* **PROBLEM**: Among the entries below, please repeat exactly and only the lines from the line containing "Could you point out the right" to the line containing "left then right.", both lines included.

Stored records

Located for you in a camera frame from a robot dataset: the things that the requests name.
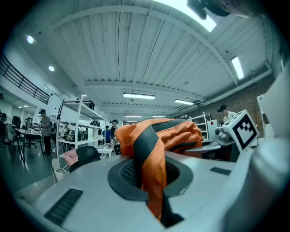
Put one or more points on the long ceiling light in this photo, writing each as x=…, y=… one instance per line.
x=139, y=96
x=237, y=67
x=183, y=102

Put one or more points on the black office chair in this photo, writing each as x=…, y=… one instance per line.
x=87, y=156

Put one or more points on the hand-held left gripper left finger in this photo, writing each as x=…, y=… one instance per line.
x=90, y=204

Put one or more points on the white metal shelving rack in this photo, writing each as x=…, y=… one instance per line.
x=79, y=122

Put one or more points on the black duffel bag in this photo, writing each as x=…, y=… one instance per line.
x=72, y=135

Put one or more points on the large bright ceiling panel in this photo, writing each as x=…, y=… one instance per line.
x=194, y=17

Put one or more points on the white tote bag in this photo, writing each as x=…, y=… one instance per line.
x=58, y=170

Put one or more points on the black crate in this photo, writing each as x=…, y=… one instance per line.
x=89, y=104

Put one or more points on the round ceiling light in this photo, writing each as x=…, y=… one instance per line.
x=30, y=39
x=51, y=68

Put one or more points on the dark oval table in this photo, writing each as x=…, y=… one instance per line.
x=27, y=134

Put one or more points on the black balcony railing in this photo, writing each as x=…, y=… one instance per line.
x=20, y=80

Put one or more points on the pink cloth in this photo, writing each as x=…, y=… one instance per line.
x=70, y=158

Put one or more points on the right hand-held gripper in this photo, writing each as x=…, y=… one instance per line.
x=243, y=132

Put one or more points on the white low table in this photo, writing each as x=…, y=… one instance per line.
x=105, y=151

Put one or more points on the white shelving unit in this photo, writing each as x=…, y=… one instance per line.
x=200, y=124

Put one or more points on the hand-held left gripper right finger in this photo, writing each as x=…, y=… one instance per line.
x=210, y=194

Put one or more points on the orange and black bag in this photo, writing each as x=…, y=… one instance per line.
x=154, y=172

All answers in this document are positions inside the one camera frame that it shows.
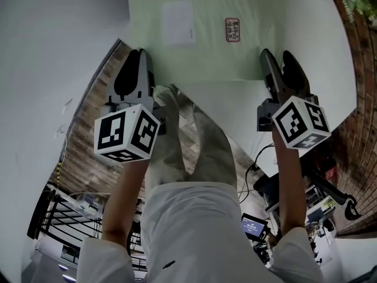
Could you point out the small dark monitor screen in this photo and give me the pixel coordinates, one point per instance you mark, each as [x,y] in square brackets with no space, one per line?
[254,226]

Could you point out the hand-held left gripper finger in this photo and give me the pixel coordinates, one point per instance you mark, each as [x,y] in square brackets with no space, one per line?
[128,71]
[145,69]

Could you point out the person's grey trousers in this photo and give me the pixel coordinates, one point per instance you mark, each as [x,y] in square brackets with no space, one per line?
[200,146]

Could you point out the red-bordered label sticker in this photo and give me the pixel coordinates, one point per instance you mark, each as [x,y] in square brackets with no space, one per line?
[232,29]

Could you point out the black metal rack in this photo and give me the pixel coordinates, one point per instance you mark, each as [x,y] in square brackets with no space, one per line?
[70,217]

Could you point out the white paper item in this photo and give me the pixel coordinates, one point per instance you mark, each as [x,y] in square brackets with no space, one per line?
[178,23]

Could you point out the person's white shirt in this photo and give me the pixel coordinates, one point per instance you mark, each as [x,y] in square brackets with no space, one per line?
[194,234]

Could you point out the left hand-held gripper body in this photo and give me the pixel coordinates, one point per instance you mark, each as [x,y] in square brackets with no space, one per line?
[113,134]

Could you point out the white table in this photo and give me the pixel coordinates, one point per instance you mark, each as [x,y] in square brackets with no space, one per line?
[235,108]

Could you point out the person's right forearm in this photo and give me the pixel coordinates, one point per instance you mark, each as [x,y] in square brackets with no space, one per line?
[287,184]

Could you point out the light green table mat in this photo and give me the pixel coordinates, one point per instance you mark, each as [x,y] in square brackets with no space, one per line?
[212,60]

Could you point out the black tripod stand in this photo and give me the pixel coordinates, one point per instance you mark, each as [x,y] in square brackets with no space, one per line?
[327,184]

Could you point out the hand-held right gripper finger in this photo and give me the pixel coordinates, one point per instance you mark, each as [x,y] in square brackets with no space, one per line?
[294,72]
[271,66]

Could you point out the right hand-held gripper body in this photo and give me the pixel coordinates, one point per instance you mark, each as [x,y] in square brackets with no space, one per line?
[300,122]

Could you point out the person's left forearm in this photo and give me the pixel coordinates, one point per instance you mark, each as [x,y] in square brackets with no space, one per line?
[125,196]

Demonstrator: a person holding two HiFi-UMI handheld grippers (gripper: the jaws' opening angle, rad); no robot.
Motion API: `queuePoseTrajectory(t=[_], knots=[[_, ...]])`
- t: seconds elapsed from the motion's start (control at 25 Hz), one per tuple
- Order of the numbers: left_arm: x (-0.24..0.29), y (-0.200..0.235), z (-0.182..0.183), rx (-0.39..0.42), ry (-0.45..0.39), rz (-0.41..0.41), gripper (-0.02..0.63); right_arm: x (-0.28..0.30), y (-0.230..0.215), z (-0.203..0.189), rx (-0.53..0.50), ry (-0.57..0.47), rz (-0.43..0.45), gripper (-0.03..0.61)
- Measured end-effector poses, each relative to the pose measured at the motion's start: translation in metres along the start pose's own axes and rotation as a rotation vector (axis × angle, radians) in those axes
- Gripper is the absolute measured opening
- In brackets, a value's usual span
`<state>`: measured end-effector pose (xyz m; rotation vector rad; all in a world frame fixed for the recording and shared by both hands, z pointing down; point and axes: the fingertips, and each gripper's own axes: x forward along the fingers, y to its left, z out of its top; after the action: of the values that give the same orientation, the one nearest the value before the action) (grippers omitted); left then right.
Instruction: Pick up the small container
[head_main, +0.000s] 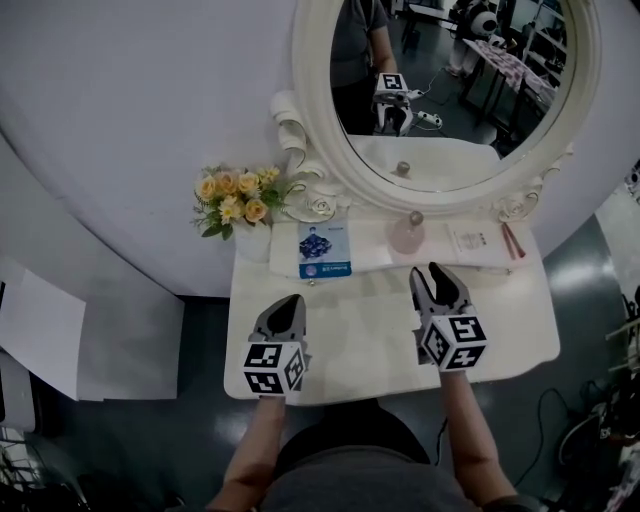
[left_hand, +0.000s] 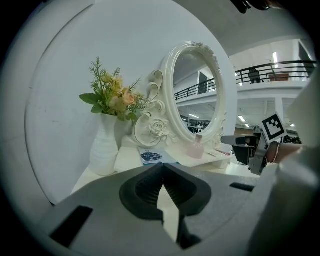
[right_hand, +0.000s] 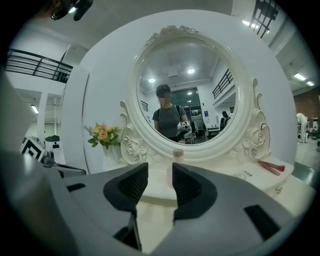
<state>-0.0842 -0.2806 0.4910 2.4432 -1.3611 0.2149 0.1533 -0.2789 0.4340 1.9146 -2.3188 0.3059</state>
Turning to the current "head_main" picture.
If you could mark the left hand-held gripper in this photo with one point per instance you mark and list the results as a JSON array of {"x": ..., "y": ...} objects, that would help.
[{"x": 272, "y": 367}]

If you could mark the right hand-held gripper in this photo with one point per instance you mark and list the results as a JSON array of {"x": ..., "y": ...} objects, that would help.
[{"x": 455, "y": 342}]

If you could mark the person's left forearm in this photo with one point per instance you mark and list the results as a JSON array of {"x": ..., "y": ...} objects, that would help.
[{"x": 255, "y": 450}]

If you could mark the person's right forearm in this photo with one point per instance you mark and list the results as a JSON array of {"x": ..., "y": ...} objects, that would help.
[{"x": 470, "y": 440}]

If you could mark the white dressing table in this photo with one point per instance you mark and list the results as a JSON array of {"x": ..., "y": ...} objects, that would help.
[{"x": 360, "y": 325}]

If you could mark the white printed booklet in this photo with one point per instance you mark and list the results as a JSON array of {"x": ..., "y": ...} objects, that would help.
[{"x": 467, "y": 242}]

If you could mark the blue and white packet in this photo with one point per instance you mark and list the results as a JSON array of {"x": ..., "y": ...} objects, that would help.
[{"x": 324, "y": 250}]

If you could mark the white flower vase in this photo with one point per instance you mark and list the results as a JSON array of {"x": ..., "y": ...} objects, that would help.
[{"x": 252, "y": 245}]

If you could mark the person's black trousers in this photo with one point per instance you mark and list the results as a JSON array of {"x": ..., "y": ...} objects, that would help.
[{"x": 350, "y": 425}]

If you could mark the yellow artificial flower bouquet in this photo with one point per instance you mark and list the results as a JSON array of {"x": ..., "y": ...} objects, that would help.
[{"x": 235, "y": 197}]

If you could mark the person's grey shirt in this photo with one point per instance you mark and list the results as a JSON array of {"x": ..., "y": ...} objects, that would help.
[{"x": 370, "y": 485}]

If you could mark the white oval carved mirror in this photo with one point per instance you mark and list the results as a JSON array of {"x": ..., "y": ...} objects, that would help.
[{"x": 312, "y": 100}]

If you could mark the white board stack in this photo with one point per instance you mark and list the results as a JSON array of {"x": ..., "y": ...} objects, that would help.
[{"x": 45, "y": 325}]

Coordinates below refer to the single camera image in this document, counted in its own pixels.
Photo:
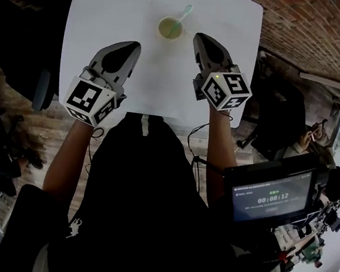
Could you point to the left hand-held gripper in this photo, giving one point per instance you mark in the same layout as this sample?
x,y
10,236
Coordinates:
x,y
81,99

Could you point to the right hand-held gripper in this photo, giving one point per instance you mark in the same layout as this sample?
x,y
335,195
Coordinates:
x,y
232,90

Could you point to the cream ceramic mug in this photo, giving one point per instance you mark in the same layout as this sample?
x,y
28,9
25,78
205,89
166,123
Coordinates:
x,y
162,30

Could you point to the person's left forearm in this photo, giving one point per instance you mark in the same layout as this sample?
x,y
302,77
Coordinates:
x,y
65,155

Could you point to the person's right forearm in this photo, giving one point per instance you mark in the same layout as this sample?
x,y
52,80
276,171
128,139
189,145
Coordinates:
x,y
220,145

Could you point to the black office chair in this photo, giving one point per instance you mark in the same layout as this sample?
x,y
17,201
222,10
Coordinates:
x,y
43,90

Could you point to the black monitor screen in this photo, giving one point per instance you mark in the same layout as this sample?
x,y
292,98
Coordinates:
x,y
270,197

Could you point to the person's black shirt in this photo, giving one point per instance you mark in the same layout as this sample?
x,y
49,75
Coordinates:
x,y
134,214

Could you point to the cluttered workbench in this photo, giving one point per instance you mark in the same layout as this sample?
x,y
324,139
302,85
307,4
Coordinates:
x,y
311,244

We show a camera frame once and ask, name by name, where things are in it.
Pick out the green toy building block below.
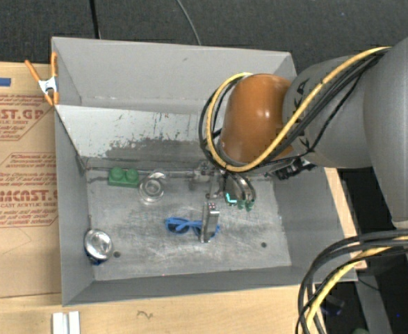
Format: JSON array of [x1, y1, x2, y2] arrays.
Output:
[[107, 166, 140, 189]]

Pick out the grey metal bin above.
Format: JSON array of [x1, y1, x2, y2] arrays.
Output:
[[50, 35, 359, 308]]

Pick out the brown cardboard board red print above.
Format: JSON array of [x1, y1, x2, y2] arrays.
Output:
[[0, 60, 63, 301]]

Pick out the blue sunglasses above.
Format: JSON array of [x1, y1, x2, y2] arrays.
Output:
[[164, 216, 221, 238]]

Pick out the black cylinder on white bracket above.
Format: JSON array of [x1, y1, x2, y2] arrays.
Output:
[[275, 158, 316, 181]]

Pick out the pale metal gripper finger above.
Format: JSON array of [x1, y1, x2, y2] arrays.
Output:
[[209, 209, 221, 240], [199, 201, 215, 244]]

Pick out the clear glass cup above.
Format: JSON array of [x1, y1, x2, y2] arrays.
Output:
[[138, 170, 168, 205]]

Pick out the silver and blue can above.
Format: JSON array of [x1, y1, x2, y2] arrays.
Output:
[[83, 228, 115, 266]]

* **EXERCISE RESPONSE**:
Could you point out the right hand-held gripper body in this photo and give me the pixel coordinates, one point per instance you mark, each as [x,y] in square brackets with no space, one per line?
[300,122]

Could you point out the person's left forearm in this photo and give me the pixel coordinates, one point per instance you mark, each as [x,y] in square brackets with no space, one per line?
[125,196]

Demonstrator: a person holding two HiFi-UMI handheld grippers (gripper: the jaws' opening angle, rad); no robot.
Motion API: `queuePoseTrajectory(t=[_], knots=[[_, ...]])`
- t: seconds elapsed from the motion's start (control at 25 Hz), one per tuple
- Order of the numbers: left_arm: x (-0.24..0.29), y (-0.200..0.235), z (-0.182..0.183), rx (-0.39..0.42), ry (-0.45..0.39), rz (-0.41..0.41), gripper (-0.02..0.63); right_arm: x (-0.28..0.30), y (-0.230..0.215), z (-0.203..0.189), rx (-0.53..0.50), ry (-0.57..0.47), rz (-0.43..0.45), gripper (-0.03..0.61)
- Measured end-effector poses, each relative to the pose measured at the motion's start: translation in metres along the start pose's own axes and rotation as a rotation vector (axis × angle, radians) in those axes
- Gripper is the absolute measured opening
- In brackets, a value's usual span
`<state>`: measured end-effector pose (xyz m; rotation vector rad; all in a world frame fixed for the recording and shared by both hands, z pointing down; point and axes: the fingertips, and each gripper's own axes: x forward along the fingers, y to its left, z out of its top; after the action: of the values that give the same orientation, the one nearest the value before the action) (grippers omitted); left then right.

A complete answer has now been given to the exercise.